Task instructions: Report each line from the records where the string "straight" turns up.

Records for this exercise:

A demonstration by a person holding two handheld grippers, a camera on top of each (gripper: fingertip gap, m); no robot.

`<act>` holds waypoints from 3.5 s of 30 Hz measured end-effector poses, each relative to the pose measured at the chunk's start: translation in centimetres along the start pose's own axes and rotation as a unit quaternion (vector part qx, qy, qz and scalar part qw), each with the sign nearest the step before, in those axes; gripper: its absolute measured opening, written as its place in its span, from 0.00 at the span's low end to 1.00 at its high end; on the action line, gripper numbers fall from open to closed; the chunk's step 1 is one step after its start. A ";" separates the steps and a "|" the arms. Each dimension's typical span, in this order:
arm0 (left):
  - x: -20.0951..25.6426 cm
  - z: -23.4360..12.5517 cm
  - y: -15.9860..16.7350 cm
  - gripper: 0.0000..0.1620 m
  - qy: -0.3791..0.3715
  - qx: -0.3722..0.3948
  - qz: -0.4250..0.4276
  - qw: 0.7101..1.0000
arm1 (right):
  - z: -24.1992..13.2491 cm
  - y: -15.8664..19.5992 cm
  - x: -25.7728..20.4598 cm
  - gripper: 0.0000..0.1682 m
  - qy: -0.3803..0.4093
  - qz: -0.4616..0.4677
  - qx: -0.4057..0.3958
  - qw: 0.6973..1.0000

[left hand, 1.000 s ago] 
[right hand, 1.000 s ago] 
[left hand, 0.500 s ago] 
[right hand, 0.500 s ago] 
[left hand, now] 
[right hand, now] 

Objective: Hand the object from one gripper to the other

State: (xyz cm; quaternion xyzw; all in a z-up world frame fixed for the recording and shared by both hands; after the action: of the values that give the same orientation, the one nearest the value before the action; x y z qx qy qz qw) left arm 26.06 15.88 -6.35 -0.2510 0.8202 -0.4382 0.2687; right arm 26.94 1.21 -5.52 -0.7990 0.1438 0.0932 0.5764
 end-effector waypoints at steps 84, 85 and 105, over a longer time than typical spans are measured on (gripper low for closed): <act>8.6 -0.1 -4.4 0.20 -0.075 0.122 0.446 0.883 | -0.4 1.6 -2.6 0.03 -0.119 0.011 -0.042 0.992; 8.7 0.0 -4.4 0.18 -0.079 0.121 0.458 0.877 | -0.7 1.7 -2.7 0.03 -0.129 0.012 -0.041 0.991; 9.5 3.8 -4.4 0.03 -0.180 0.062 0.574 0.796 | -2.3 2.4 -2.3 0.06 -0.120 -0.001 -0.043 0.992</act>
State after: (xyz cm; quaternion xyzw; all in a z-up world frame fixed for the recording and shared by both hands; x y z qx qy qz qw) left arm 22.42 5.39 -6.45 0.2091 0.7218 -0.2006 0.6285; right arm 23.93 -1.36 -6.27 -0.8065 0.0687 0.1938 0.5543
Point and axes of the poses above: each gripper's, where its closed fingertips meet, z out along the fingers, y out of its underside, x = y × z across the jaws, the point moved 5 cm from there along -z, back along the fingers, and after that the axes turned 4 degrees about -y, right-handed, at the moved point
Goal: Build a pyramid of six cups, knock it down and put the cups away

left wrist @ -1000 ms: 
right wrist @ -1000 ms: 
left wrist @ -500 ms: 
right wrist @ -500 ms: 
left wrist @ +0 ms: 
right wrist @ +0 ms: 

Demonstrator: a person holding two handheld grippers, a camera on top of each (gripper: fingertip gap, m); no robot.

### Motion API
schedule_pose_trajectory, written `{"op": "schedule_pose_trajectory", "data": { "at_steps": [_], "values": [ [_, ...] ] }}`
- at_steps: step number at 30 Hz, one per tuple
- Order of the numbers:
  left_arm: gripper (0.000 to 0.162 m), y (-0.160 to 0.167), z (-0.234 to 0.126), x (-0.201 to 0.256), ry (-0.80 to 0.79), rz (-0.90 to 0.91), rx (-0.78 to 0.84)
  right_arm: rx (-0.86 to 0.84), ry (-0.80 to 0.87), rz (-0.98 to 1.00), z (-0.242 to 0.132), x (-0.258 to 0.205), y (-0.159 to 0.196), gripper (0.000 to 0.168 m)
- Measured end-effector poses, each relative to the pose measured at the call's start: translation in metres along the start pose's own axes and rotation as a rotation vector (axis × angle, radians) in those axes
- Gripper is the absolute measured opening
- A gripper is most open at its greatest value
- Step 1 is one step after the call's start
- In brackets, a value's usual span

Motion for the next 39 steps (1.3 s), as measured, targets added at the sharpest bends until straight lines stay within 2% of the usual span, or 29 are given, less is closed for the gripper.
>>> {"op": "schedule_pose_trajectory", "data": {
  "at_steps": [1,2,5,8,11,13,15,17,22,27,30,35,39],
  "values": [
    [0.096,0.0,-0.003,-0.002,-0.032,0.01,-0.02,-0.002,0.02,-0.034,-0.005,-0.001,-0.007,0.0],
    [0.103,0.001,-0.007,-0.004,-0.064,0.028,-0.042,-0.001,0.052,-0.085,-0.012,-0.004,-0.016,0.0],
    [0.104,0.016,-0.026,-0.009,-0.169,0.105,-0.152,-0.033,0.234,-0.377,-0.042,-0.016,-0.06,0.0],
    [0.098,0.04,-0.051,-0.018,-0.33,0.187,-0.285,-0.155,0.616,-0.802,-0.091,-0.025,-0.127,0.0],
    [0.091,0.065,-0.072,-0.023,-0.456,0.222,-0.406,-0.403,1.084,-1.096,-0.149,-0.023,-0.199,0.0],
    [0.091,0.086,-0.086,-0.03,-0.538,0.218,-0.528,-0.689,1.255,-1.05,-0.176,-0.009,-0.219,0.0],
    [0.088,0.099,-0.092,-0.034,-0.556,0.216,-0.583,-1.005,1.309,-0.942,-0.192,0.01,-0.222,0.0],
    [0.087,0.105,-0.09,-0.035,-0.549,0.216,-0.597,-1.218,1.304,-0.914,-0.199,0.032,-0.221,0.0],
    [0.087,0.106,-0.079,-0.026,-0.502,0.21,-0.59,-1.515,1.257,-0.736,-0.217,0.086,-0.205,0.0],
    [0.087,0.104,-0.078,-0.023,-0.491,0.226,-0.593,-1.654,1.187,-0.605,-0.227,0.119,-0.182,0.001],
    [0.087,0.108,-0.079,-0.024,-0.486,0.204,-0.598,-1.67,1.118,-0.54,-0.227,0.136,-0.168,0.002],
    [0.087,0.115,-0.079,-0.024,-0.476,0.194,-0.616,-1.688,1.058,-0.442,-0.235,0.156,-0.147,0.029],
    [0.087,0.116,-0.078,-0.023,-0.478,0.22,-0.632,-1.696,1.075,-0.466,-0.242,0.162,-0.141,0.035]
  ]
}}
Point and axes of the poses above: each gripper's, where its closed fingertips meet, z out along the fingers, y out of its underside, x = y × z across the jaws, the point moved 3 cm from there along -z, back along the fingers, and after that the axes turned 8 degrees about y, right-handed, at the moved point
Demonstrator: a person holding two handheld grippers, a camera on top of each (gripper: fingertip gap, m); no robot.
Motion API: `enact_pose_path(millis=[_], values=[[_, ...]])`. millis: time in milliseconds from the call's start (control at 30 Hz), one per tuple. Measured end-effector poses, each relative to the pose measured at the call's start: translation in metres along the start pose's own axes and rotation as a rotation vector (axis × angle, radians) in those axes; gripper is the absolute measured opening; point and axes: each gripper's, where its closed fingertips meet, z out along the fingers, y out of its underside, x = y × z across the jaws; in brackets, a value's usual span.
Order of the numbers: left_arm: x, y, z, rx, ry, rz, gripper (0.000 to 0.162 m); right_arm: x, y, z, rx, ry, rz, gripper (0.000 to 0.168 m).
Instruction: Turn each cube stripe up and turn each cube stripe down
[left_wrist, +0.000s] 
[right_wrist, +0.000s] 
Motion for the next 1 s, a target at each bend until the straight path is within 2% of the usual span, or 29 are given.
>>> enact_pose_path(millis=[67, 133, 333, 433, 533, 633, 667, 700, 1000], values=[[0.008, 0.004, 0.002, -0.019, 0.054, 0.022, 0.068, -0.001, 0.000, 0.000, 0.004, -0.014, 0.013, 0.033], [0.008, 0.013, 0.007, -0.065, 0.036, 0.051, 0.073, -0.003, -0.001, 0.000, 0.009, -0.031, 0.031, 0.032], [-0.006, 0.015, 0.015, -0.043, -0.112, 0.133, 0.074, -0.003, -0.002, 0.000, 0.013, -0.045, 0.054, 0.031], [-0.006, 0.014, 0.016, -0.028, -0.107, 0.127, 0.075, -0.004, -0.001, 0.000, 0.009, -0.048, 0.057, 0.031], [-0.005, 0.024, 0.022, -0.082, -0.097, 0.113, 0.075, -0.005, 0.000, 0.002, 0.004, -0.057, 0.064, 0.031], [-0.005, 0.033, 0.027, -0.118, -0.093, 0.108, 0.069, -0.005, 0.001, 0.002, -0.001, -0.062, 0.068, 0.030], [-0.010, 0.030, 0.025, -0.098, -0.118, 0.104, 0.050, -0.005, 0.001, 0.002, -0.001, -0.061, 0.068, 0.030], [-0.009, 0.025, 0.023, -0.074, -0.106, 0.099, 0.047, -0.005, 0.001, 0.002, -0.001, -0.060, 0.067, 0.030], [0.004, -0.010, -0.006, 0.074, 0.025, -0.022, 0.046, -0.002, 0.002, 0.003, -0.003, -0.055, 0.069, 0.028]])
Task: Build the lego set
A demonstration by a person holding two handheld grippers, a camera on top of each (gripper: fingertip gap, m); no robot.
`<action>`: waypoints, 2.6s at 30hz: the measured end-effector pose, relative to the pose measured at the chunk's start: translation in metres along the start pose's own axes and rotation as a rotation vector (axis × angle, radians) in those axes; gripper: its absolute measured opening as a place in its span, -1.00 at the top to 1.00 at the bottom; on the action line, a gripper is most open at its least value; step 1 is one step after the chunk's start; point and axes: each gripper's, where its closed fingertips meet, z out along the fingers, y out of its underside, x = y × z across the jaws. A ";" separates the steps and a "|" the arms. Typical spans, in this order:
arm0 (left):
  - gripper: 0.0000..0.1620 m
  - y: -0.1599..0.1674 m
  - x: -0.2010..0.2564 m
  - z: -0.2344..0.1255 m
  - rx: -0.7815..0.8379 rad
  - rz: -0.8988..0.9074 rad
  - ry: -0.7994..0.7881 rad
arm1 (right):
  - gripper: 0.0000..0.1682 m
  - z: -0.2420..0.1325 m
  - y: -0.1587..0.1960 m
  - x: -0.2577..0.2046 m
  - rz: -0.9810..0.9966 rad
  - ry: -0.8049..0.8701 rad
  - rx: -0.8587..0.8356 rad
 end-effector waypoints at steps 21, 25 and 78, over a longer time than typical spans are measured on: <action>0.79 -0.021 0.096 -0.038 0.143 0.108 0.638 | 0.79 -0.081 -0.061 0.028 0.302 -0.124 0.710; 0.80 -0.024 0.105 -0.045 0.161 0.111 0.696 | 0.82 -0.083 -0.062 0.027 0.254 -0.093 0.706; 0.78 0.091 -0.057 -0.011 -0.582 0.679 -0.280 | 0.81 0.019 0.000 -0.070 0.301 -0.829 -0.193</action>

Answer to this exercise:
Motion for the next 39 steps (1.3 s), as measured, targets added at the sharpest bends until straight lines stay within 2% of the usual span, or 29 are given, less is closed for the gripper.
Motion for the next 1 s, a target at each bend until the straight path is within 2% of the usual span, or 29 are given.

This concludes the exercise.